TASK DIRECTIONS
Print each line once more, unchanged, from the line holding "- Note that" to the end of the listing below.

DATA SEGMENT
—————

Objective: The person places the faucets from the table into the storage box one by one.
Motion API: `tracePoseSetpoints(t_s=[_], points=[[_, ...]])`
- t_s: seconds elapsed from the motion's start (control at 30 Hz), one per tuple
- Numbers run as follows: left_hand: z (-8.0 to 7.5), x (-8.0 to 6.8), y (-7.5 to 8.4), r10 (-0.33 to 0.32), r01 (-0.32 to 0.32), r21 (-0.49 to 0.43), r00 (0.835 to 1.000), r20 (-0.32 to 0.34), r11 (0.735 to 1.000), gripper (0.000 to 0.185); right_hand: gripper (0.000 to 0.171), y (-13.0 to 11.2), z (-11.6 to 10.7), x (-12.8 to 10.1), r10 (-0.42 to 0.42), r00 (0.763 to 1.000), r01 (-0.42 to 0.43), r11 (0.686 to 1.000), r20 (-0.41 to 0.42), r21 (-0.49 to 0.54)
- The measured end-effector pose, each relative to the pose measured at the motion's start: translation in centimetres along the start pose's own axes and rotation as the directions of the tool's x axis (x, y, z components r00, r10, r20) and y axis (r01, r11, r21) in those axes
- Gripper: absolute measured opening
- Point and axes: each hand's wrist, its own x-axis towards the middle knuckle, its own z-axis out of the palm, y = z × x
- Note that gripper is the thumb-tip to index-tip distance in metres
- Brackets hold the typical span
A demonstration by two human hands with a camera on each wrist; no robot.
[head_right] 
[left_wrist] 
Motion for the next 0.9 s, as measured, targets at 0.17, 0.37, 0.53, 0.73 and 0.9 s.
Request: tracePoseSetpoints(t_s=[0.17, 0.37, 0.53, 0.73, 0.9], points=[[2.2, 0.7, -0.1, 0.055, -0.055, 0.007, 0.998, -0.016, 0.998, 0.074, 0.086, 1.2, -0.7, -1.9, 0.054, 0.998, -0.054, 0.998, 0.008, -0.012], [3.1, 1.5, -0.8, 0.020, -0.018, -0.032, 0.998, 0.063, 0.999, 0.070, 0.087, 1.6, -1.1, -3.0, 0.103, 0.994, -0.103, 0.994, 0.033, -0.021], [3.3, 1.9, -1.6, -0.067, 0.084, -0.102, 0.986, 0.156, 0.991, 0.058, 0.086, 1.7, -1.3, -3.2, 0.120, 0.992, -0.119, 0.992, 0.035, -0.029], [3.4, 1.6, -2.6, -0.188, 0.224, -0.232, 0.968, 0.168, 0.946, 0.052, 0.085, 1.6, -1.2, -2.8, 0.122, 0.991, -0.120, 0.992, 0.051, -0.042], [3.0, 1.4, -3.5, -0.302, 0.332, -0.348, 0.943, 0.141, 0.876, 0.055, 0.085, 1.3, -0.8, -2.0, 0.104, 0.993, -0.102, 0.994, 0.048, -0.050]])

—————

WORKED SOLUTION
- Note that gripper is the thumb-tip to index-tip distance in metres
- Brackets hold the typical span
A demonstration by two human hands with a camera on each wrist; no robot.
[head_right] 
[left_wrist] 
Motion for the next 0.9 s, as measured, targets at 0.17, 0.37, 0.53, 0.73 and 0.9 s.
Request: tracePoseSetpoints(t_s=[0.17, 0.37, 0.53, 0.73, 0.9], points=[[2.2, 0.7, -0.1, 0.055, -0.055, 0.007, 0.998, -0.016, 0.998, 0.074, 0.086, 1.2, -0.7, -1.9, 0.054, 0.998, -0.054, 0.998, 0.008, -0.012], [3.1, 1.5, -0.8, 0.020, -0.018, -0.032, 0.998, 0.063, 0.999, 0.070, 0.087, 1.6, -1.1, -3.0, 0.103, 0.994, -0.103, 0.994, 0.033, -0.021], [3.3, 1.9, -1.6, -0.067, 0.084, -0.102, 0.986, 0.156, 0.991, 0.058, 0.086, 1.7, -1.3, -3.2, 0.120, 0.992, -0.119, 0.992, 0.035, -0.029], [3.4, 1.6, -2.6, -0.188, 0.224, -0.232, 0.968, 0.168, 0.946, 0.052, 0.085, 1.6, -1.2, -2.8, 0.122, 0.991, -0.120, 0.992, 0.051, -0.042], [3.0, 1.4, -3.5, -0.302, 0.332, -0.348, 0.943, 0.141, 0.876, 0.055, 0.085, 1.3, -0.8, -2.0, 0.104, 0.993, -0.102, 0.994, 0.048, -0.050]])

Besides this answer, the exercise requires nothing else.